- [SOURCE INFORMATION]
[Start of section]

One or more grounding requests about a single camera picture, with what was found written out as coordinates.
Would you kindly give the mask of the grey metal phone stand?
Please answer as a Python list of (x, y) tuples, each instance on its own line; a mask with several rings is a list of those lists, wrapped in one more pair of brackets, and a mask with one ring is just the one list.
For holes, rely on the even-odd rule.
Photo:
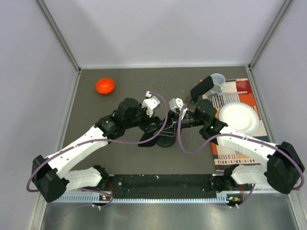
[(193, 100), (191, 96), (188, 96), (185, 98), (184, 103), (187, 104), (187, 108), (190, 110), (194, 110), (196, 108), (197, 103), (201, 100), (202, 98), (199, 97), (196, 100)]

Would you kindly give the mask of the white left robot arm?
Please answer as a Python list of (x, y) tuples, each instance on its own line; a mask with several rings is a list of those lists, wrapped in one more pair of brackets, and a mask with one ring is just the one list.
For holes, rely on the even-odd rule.
[(83, 187), (104, 190), (109, 183), (109, 175), (100, 166), (87, 170), (72, 171), (72, 168), (96, 150), (111, 142), (118, 143), (130, 128), (139, 127), (145, 131), (157, 122), (155, 108), (160, 104), (156, 96), (139, 103), (133, 98), (125, 98), (110, 115), (100, 118), (85, 134), (62, 150), (47, 157), (34, 158), (29, 179), (47, 202), (60, 198), (66, 191)]

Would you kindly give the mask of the black smartphone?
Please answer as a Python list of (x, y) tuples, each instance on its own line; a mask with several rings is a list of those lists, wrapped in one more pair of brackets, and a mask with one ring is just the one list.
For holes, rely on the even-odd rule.
[(203, 94), (210, 91), (214, 87), (213, 79), (211, 76), (203, 79), (199, 84), (190, 90), (191, 99), (198, 100)]
[[(162, 125), (150, 125), (146, 131), (144, 132), (143, 136), (140, 139), (140, 142), (148, 140), (152, 138), (160, 129)], [(158, 136), (170, 136), (168, 133), (163, 134), (162, 132)], [(138, 144), (139, 147), (153, 147), (157, 144), (158, 136), (154, 139), (147, 141), (146, 143)]]

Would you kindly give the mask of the black camera stand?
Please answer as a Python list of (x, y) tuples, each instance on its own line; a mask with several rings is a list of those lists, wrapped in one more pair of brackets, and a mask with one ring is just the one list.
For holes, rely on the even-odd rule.
[(174, 145), (176, 136), (158, 136), (157, 145), (162, 148), (169, 148)]

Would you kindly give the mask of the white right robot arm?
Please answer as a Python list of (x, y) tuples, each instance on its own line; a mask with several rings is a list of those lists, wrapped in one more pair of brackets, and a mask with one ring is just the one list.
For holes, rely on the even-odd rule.
[(188, 111), (180, 98), (173, 98), (169, 106), (178, 114), (178, 137), (184, 128), (182, 122), (187, 122), (188, 127), (201, 126), (199, 133), (206, 143), (235, 150), (256, 161), (255, 165), (239, 164), (226, 170), (224, 184), (228, 189), (234, 190), (241, 184), (258, 184), (289, 194), (304, 185), (305, 168), (292, 144), (269, 143), (231, 128), (216, 118), (216, 109), (207, 99), (200, 100), (194, 112)]

[End of section]

- [EXERCISE DETAILS]
Please restate the data word for word, leaving out any picture it holds.

- [RESPONSE TO THIS TASK]
One or more grounding requests about a single camera picture, with what was found written out as coordinates.
Would you kindly give the mask of the grey metal phone stand?
Please answer as a Python list of (x, y) tuples, each instance on its own line; a mask with several rings is a list of those lists, wrapped in one more pair of brackets, and a mask with one ring is just the one list.
For holes, rely on the even-odd rule.
Photo:
[(193, 100), (191, 96), (188, 96), (185, 98), (184, 103), (187, 104), (187, 108), (190, 110), (194, 110), (196, 108), (197, 103), (201, 100), (202, 98), (199, 97), (196, 100)]

Would you kindly give the mask of the white left robot arm?
Please answer as a Python list of (x, y) tuples, each instance on its own line; a mask with several rings is a list of those lists, wrapped in one more pair of brackets, and a mask with one ring is just the one list.
For holes, rely on the even-odd rule.
[(83, 187), (104, 190), (109, 183), (109, 175), (100, 166), (87, 170), (72, 171), (72, 168), (96, 150), (111, 142), (118, 143), (130, 128), (139, 127), (145, 131), (157, 122), (155, 108), (160, 104), (156, 96), (139, 103), (133, 98), (125, 98), (110, 115), (100, 118), (85, 134), (62, 150), (47, 157), (34, 158), (29, 179), (47, 202), (60, 198), (66, 191)]

Would you kindly give the mask of the black smartphone?
Please answer as a Python list of (x, y) tuples, each instance on its own line; a mask with several rings is a list of those lists, wrapped in one more pair of brackets, and a mask with one ring is just the one list.
For holes, rely on the even-odd rule.
[(203, 94), (210, 91), (214, 87), (213, 79), (211, 76), (203, 79), (199, 84), (190, 90), (191, 99), (198, 100)]
[[(162, 125), (150, 125), (146, 131), (144, 132), (143, 136), (140, 139), (140, 142), (148, 140), (152, 138), (160, 129)], [(158, 136), (170, 136), (168, 133), (163, 134), (162, 132)], [(138, 144), (139, 147), (153, 147), (157, 144), (158, 136), (154, 139), (147, 141), (146, 143)]]

Would you kindly give the mask of the black camera stand?
Please answer as a Python list of (x, y) tuples, each instance on its own line; a mask with several rings is a list of those lists, wrapped in one more pair of brackets, and a mask with one ring is just the one list.
For holes, rely on the even-odd rule.
[(174, 145), (176, 136), (158, 136), (157, 145), (162, 148), (169, 148)]

Would you kindly give the mask of the white right robot arm?
Please answer as a Python list of (x, y) tuples, each instance on its own line; a mask with several rings is a list of those lists, wrapped in one more pair of brackets, and a mask with one ring is just the one list.
For holes, rely on the even-odd rule.
[(188, 111), (180, 98), (173, 98), (169, 106), (178, 114), (178, 137), (184, 128), (182, 122), (187, 122), (188, 127), (201, 126), (199, 133), (206, 143), (235, 150), (256, 161), (255, 165), (239, 164), (226, 170), (224, 184), (228, 189), (234, 190), (241, 184), (258, 184), (289, 194), (304, 185), (305, 168), (292, 144), (269, 143), (231, 128), (216, 118), (216, 109), (207, 99), (200, 100), (194, 112)]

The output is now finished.